L'Emilia-Romagna si posiziona come la regione italiana con la più elevata crescita del PIL prevista per il biennio 2026-2027. Le proiezioni aggiornate di Unioncamere Emilia-Romagna, basate su analisi di Prometeia, indicano un incremento dello 0,6% per l'anno corrente. Questo dato supera significativamente la media nazionale, stimata allo 0,4% per le altre regioni. L'ente camerale evidenzia come questo slancio sia destinato a proseguire.

Nel 2027, la crescita attesa in Emilia-Romagna salirà allo 0,7%, confermando il primato a livello nazionale. La media italiana, invece, dovrebbe attestarsi allo 0,5% nello stesso anno. Queste cifre sottolineano la resilienza e la dinamicità dell'economia emiliano-romagnola nel contesto nazionale.

Fattori trainanti e settori chiave

I servizi e il turismo rappresentano i principali motori di questa espansione economica regionale. Si prevede un aumento del valore aggiunto in questi settori dello 0,6%. L'attuale scenario internazionale, caratterizzato da instabilità geopolitica e dall'aumento dei costi dei voli a lungo raggio, sembra favorire le destinazioni turistiche più vicine. La Riviera Romagnola e le città d'arte emiliano-romagnole beneficiano di questo trend, attirando flussi turistici nazionali e di prossimità.
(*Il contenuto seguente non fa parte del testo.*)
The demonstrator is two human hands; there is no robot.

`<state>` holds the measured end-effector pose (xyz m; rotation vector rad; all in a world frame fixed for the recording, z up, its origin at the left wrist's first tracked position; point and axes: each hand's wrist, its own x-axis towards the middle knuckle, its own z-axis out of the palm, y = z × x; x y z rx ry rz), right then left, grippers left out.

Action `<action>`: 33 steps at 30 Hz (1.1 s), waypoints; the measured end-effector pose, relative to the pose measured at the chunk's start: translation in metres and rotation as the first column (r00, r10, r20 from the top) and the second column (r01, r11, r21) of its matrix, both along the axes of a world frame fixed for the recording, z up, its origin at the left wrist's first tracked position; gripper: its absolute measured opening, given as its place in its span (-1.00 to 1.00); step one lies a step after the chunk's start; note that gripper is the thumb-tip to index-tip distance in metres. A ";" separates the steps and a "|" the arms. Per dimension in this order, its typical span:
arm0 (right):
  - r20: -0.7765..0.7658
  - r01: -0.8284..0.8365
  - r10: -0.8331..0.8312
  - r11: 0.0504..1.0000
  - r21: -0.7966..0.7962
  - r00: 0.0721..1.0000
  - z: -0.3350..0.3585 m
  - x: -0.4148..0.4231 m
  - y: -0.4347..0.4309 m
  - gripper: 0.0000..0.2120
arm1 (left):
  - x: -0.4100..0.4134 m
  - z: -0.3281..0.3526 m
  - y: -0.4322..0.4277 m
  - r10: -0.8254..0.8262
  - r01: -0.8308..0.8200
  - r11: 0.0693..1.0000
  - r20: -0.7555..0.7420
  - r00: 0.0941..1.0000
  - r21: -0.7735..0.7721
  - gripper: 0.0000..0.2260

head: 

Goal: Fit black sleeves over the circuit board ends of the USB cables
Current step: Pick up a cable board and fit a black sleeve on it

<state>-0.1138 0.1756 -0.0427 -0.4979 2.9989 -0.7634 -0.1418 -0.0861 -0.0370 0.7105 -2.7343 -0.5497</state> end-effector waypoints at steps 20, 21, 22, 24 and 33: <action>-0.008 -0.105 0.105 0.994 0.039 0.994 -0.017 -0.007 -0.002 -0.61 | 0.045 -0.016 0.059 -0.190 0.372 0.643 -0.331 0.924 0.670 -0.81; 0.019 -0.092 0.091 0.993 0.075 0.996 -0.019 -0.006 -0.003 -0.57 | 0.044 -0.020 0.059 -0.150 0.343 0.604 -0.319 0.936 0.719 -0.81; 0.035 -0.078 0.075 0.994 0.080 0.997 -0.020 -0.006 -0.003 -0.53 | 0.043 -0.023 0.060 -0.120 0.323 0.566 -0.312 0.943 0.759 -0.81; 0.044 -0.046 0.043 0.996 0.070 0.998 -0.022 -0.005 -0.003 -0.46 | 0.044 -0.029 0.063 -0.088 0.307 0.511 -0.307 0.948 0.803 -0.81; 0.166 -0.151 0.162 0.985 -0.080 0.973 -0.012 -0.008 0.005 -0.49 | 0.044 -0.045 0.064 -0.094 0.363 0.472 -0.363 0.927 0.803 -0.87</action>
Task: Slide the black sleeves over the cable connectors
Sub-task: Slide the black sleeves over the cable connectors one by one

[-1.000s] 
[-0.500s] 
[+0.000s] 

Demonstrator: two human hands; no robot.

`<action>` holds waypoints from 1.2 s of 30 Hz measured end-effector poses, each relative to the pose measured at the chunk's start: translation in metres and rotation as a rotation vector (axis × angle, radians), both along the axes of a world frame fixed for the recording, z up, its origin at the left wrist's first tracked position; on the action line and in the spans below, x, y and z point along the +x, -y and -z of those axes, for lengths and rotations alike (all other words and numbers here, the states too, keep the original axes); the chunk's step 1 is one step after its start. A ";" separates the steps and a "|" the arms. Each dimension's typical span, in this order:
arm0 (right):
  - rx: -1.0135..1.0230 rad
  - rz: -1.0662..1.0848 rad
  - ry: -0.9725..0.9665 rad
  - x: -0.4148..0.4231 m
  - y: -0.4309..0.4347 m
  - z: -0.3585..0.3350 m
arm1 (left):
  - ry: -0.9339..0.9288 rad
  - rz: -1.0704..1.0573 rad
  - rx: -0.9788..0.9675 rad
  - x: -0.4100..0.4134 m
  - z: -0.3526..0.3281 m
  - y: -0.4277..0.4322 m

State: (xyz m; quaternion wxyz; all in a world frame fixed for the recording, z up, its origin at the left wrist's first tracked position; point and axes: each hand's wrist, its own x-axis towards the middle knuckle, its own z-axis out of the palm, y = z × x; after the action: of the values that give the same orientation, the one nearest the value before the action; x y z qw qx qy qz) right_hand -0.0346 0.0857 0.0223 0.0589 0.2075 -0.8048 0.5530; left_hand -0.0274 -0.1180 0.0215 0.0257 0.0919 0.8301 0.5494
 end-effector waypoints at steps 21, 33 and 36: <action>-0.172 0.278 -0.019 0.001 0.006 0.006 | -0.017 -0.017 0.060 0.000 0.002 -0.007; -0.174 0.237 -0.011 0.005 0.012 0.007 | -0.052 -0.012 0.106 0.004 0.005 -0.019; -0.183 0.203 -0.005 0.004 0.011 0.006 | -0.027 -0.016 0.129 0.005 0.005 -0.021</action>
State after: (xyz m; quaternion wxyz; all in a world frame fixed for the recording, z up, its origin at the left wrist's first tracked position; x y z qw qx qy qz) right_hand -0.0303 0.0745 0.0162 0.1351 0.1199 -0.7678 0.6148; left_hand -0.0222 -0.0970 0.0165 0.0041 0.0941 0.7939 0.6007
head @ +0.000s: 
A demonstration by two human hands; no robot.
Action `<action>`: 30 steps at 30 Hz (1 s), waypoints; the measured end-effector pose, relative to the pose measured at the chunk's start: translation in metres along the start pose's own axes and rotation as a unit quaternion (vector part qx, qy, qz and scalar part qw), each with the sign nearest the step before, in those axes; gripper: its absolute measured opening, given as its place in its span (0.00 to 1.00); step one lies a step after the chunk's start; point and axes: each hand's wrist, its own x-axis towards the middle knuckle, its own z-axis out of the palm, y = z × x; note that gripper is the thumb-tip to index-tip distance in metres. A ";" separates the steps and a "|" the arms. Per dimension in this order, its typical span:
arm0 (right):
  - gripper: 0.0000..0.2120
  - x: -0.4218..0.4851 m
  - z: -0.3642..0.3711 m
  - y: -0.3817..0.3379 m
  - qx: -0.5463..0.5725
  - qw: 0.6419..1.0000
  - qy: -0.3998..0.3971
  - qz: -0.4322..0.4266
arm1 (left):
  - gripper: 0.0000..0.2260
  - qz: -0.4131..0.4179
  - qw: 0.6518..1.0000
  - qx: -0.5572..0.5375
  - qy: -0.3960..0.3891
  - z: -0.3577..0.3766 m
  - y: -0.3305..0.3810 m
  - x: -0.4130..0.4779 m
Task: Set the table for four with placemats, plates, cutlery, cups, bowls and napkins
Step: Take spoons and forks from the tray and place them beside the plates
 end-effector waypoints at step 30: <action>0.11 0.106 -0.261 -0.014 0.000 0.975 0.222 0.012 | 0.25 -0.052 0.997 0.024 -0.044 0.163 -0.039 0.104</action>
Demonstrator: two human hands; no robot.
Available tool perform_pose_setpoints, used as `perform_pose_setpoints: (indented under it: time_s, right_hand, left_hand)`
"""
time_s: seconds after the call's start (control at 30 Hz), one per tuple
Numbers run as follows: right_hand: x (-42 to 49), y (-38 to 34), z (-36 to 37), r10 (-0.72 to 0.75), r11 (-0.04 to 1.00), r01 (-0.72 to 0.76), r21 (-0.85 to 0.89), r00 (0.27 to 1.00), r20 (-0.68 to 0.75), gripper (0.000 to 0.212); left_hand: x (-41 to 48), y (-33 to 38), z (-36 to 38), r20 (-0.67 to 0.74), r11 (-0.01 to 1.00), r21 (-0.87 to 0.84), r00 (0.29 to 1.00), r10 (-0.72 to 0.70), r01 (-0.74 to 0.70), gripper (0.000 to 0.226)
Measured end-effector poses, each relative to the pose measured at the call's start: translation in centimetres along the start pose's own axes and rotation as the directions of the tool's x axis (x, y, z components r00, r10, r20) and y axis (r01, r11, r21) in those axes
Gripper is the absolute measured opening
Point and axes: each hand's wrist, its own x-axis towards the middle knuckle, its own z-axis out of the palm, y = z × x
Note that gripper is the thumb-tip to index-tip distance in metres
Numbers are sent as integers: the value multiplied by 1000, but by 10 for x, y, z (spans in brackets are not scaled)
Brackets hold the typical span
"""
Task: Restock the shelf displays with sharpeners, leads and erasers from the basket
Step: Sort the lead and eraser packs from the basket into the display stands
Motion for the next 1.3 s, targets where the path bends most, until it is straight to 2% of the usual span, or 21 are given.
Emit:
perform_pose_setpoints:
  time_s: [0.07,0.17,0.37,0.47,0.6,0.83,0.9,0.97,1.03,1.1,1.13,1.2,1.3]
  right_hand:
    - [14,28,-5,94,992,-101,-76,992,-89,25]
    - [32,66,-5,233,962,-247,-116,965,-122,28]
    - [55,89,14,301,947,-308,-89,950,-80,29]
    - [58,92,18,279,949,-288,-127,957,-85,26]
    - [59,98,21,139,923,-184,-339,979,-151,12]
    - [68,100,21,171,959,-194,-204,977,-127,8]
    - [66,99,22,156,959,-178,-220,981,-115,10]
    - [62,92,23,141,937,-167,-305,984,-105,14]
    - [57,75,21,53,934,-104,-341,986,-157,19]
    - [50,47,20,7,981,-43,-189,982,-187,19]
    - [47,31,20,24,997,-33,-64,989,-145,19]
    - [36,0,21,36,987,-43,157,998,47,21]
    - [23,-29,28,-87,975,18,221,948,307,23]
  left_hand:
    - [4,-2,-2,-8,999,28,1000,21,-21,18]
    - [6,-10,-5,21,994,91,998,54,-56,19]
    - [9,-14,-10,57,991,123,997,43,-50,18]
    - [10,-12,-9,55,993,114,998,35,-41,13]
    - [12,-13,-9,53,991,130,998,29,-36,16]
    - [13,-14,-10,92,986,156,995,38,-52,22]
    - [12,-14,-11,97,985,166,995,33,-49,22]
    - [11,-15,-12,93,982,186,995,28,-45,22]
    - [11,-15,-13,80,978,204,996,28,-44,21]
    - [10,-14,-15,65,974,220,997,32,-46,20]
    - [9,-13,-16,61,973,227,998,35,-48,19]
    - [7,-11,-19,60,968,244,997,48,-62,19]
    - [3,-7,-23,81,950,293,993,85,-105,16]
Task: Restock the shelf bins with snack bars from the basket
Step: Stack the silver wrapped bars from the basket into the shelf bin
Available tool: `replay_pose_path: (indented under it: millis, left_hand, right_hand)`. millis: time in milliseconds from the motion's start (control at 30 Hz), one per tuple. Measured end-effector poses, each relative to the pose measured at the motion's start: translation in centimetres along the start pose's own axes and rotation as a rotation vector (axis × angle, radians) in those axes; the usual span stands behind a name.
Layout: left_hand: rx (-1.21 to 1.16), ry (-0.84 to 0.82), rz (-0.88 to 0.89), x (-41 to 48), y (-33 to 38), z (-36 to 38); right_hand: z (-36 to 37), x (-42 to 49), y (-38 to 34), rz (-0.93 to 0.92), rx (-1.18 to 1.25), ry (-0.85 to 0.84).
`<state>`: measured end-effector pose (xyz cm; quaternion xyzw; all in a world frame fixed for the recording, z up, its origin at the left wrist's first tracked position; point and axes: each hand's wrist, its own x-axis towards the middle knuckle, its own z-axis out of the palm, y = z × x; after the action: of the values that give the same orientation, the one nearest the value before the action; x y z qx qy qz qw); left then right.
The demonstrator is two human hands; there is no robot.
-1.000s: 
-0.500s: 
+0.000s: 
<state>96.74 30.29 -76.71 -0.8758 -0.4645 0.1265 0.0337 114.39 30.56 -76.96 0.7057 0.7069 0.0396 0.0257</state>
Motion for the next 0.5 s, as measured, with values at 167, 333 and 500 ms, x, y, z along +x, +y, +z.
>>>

Anche il settore edilizio mostra una buona tenuta, con una crescita prevista dello 0,6%. Questo andamento è ancora sostenuto dai cantieri legati al Piano Nazionale di Ripresa e Resilienza (PNRR), la cui conclusione è prevista entro giugno. Tuttavia, per il 2027 si profila una flessione nel valore aggiunto di questo comparto, stimata all'1,4%. Gli investimenti fissi lordi registrano un incremento del 2%, mentre l'occupazione aumenta di circa seimila unità.

Prospettive occupazionali e sfide future

L'aumento dell'occupazione contribuisce a mantenere basso il tasso di disoccupazione, attestatosi al 4,2%. Questo dato riflette un mercato del lavoro dinamico e in espansione. Nonostante le previsioni economiche positive, persistono preoccupazioni legate alle tensioni internazionali. L'incertezza geopolitica globale potrebbe rappresentare un fattore di rischio per la stabilità economica futura, influenzando sia i flussi turistici che gli investimenti.

L'Emilia-Romagna dimostra una notevole capacità di adattamento e crescita, ma la vigilanza sulle dinamiche internazionali rimane fondamentale per garantire la sostenibilità dei risultati raggiunti. Le politiche di sostegno ai settori chiave e la gestione delle risorse del PNRR saranno cruciali per affrontare le sfide future.